Desde os primórdios, desde quando viu a luz e se sentiu uma caricatura de joelho, um ser consciente, mais ou menos uno, despreparado, insosso e bobinho, desde o início de sua precária existência, ele flerta com a contramão, como se estivesse — nada mais clichê — a nadar contra a maré, buscando o que não tem em detrimento do que tem. Na verdade, uma questão de tempo. Ou destempo, ele corrige; acha que se encaixa melhor, destempo, repete, pensando. Descobriu que vive em tempo errado, vida ao contrário, de cabeça pra baixo.
Se
você não está entendendo nada, sorry, meu amigo, ele diz, juntando
as duas mãos perto da boca como se fosse rezar, pedindo, na verdade,
desculpa com a mão, bem jeitão… bem, você sabe. Talvez eu
consiga achar uma faixa mais objetiva pra lhe contar essas divagações
com brejas, e levanta a taça com suave alegria.
A
coisa fez sentido outro dia, num fato corriqueiro ocorrido havia
tempo no campo dos amores. Quando sua primeira namorada o chamou de
infantil ele ficou confuso. E a coisa piorou quando, numa balada,
reparou o modo como os caras mais velhos olhavam as mulheres.

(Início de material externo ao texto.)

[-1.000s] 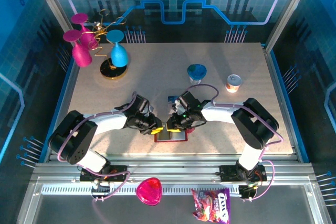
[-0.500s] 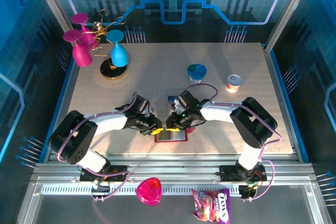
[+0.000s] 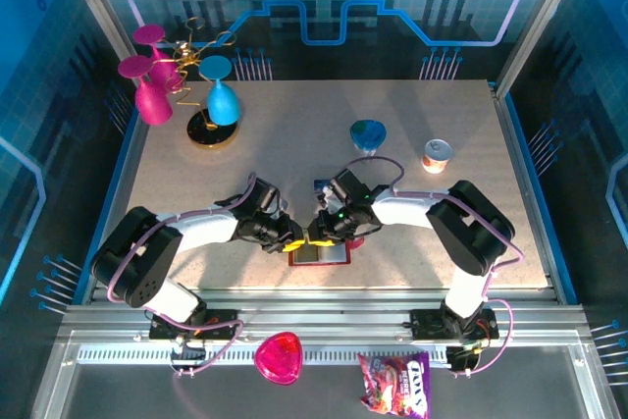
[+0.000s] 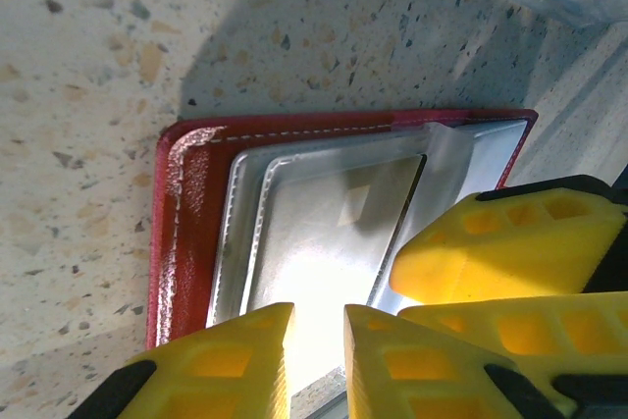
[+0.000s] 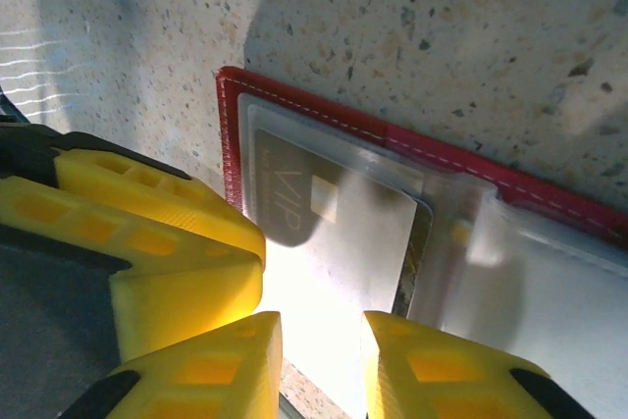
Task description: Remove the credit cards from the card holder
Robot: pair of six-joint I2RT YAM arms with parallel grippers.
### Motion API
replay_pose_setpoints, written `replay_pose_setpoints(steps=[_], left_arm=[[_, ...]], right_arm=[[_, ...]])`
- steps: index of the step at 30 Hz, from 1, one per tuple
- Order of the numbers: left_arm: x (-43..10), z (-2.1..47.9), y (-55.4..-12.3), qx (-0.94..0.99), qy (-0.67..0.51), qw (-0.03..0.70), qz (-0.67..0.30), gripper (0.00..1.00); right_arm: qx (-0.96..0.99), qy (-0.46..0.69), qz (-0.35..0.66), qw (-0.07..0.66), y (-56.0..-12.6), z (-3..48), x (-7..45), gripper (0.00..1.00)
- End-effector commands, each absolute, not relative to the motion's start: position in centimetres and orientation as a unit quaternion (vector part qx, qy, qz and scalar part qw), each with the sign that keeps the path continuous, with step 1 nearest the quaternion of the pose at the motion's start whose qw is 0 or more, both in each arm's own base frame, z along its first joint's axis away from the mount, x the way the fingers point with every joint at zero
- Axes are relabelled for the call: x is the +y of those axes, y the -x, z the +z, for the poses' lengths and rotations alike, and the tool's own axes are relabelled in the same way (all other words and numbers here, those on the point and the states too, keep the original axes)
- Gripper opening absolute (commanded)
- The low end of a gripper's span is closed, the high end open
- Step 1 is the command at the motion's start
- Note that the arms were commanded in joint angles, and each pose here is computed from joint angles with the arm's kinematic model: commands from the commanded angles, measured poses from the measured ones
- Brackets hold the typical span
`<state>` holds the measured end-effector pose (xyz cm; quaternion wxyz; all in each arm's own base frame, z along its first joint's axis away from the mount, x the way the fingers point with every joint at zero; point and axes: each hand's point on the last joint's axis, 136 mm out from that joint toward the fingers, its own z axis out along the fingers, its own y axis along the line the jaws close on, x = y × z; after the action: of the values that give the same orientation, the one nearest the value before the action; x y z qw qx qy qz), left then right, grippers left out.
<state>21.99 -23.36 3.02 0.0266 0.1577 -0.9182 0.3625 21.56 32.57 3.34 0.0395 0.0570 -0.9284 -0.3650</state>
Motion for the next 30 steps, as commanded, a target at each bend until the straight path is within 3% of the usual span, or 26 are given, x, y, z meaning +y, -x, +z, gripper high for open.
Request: replay_pose_setpoints(steps=[1, 30], left_arm=[[-23.4, 2.7, -21.5, -0.920, -0.150, 0.033, 0.361, 0.20], [-23.1, 2.2, -21.1, -0.923, -0.152, 0.038, 0.352, 0.20]], right_arm=[[-0.929, -0.062, -0.360, 0.056, -21.1, 3.1, 33.0, 0.28], [-0.945, -0.071, -0.317, 0.039, -21.5, 3.2, 32.0, 0.33]])
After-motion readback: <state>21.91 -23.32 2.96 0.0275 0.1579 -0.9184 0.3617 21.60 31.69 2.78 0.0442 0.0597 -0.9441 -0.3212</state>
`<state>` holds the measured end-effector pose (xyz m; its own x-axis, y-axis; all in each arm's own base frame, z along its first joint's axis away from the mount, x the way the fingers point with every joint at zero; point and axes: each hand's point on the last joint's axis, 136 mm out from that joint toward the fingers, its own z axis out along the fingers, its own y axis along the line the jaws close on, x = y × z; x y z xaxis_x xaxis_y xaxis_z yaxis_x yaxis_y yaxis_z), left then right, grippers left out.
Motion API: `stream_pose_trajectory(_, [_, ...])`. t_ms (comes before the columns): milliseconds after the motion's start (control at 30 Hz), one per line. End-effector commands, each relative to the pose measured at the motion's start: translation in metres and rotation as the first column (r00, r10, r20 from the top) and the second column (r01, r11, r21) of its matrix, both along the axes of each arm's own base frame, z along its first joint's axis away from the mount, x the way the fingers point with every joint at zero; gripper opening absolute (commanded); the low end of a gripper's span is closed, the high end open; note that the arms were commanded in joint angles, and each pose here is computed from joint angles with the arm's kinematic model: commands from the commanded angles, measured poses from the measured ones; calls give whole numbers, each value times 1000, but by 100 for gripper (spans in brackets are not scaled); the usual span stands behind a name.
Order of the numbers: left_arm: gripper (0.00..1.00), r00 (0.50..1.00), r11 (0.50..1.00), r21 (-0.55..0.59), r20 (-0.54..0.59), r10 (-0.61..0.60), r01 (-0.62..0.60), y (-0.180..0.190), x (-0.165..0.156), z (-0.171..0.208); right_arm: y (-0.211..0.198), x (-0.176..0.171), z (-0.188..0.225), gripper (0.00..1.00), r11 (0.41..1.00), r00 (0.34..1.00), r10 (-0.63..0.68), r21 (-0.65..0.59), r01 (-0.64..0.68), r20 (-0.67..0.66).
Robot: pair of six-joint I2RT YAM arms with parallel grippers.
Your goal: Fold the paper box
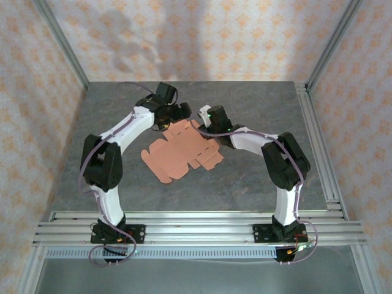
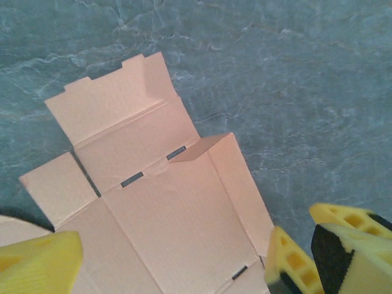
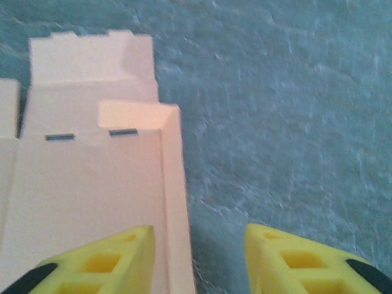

Descobriu, ele diz, que não tinha aquele olhar; você sabe o que é
isso?, me pergunta, com os olhos arregalados.
Fisicamente
verdolengo, magricela como uma vareta de bambu, com uma jabuticaba no
pescoço, tênis da moda e camisetas infantis, intuiu que a mudança
tinha que começar pelo vestuário. Lembro, eu digo, quando você
adotou sapatos, calças bag, camisas sociais, um jeitão mais sério
de ser. Tudo para parecer mais velho e mais gordo.
A
necessidade de parecer mais velho e mais gordo era premente em mim,
ele concorda. Logo, suas referências passaram a ser os professores
da faculdade, quanto mais admirava mais igual queria ser, fosse no
modo de se vestir, no modo de se portar. Lembro de você lá naquele
seu quarto roxo, estudando horas a fio cada um de seus ídolos, bem
jeitão Lair Ribeiro de ser, eu digo. Eu era um jovem com 18, 19 anos
querendo ser igual aos meus professores de 40, 50 anos, ele concorda.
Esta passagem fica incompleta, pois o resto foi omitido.